━━ Data below ━━
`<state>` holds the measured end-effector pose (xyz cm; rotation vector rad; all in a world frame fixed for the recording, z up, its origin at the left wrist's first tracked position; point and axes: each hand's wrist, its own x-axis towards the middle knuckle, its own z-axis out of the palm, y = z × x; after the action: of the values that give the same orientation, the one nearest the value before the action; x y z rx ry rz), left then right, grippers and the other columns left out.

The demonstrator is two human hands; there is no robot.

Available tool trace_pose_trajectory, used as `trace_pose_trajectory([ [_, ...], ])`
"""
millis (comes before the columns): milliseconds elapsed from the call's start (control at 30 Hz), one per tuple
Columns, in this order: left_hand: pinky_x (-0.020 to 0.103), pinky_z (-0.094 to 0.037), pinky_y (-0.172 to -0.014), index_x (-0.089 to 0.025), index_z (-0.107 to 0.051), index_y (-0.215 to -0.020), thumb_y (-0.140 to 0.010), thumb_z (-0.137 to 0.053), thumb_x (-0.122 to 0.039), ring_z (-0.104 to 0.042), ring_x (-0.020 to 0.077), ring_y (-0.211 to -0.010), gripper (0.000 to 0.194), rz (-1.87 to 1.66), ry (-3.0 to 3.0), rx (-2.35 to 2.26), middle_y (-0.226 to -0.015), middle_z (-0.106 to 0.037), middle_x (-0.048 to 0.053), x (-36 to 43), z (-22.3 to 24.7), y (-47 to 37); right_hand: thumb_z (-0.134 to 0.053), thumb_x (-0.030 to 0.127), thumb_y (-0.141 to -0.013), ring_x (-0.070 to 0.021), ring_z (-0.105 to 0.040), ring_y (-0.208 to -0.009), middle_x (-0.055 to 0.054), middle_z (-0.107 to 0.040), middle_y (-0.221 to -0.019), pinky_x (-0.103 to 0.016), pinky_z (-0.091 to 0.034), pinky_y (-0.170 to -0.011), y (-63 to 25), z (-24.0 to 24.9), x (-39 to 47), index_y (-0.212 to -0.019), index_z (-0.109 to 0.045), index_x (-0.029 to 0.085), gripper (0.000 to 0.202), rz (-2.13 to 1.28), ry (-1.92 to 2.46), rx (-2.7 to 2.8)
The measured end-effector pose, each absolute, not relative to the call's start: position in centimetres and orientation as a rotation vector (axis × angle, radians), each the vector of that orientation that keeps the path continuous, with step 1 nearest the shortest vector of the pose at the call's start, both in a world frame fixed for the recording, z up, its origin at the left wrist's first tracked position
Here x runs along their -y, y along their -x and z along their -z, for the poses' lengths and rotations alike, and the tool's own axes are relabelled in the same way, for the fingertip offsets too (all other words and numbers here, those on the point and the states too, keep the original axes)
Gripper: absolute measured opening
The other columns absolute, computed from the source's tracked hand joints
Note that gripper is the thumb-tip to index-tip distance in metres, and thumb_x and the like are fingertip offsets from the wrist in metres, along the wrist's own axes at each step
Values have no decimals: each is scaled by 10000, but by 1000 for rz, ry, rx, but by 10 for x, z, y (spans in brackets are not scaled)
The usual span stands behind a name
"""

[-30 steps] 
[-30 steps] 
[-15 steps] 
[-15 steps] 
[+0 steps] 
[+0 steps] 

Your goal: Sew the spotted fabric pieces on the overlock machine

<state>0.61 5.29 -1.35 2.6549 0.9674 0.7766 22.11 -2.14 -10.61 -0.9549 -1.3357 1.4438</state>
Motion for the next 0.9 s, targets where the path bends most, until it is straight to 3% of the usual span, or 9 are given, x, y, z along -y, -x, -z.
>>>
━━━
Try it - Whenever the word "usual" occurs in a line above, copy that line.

Output of the task -
The usual span stands behind a name
Motion for the next 0.9 s, targets where the path bends most, until it is straight to 3% of the usual span, or 9 are given, x, y, z along -y, -x, -z.

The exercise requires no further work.